La salud y el amor lograron camuflarme en rutinas extranjeras, la enfermedad y el desamor inesperado fueron haciendo de mí, un extraño en mi propia casa, un emigrante sin categoría. Hora tras hora, día tras día, me iba muriendo; eso, era ya peor que la muerte misma. Haría parte de una diáspora en la inexistencia, y como lo supe desde que salí de la clínica, puse en marcha todo aquello que quería hacer mientras fuera posible: entregar todos los instantes de verdor que aparecieran en mi decaimiento a mis hijas y esposa, leer todos aquellos autores que siempre había querido leer y sobre todo escribir ciertas abstracciones de mis tragedias. Cuando mi cuerpo era la viva analogía del barco de Teseo la muerte me sorprendió, leía a Tolstoi, una madrugada de otoño a pocas horas de mi cuadragésimo segundo aniversario.

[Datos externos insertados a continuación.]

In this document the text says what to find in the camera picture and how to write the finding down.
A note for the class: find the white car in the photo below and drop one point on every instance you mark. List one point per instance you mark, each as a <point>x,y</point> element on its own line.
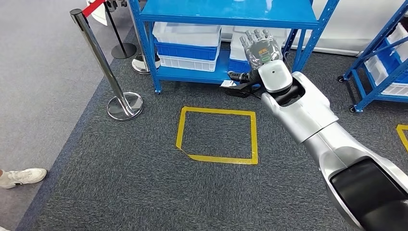
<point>350,22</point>

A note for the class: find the chrome stanchion post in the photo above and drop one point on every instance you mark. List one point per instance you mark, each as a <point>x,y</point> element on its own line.
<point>105,70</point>
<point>143,65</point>

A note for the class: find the blue metal shelf rack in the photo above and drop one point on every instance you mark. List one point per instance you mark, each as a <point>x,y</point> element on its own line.
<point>369,92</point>
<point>223,11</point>

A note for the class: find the person's foot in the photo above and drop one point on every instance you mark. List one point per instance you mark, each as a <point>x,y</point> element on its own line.
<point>22,177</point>

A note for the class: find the yellow floor tape square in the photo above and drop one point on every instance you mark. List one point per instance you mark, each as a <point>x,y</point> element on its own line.
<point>216,158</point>
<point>402,137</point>

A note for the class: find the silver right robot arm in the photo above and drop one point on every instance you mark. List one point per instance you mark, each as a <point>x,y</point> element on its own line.
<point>306,118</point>

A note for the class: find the red barrier belt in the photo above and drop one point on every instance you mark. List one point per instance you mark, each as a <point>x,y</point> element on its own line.
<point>92,7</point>

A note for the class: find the grey round stanchion base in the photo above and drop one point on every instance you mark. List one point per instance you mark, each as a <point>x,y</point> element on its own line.
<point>124,51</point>

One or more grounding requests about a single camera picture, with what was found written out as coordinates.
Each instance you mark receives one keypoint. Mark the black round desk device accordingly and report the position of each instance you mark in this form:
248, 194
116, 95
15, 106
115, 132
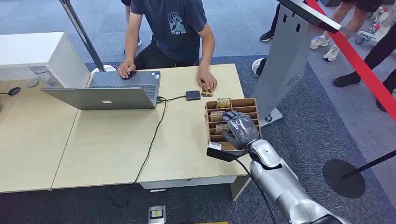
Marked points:
14, 91

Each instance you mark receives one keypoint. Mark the wooden card holder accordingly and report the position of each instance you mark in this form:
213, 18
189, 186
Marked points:
213, 140

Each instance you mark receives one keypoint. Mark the seated person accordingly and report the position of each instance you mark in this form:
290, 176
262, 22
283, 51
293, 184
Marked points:
173, 34

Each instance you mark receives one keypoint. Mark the grey kiosk stand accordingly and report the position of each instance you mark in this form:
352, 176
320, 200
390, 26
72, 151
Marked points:
284, 68

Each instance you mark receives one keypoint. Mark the person's left forearm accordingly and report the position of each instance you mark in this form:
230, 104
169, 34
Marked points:
207, 51

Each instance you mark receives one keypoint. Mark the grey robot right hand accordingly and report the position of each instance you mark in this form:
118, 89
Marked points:
243, 130

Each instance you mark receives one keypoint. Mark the person in black shoes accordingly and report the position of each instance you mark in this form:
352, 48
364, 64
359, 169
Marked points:
268, 34

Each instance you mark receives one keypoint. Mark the silver stanchion post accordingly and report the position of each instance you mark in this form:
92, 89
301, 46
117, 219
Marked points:
83, 37

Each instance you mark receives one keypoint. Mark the black stanchion post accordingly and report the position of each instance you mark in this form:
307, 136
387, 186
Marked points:
343, 179

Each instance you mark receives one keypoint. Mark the silver round stanchion base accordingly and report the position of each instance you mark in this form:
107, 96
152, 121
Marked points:
256, 66

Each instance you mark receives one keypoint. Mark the black card reader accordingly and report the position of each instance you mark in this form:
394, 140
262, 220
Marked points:
193, 95

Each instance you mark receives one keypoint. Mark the person's right hand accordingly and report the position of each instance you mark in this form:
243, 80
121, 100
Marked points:
126, 70

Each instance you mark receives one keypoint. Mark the white wheeled cart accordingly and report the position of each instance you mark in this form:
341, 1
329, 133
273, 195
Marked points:
376, 24

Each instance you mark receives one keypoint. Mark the red barrier belt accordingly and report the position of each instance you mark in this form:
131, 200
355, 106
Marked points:
362, 66

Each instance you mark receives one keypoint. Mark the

Una muerte sin trauma, sin herida, sin dolor, sin llanto, sin miedo, sin compañía, y no sé, si el rostro en ese momento reflejaba la paz de quién se pierde en la nada maravillado.
Consciente entonces de la eternidad de mi alma en pena, sentado en el profundo rincón al final del corredor que se abre paso desde el ropero, donde existe una mesa abarrotada de libros, que encuentro un espacio para las hojas infinitas, una pluma eterna y una tenue luz de vela inmarcesible; entonces escribo la historia que como un susurro le llega a un muchacho solitario que la transcribe en una soledad muy parecida a la de esta casa y a quien le deseo, que la vida le depare una suerte muy distinta a mía.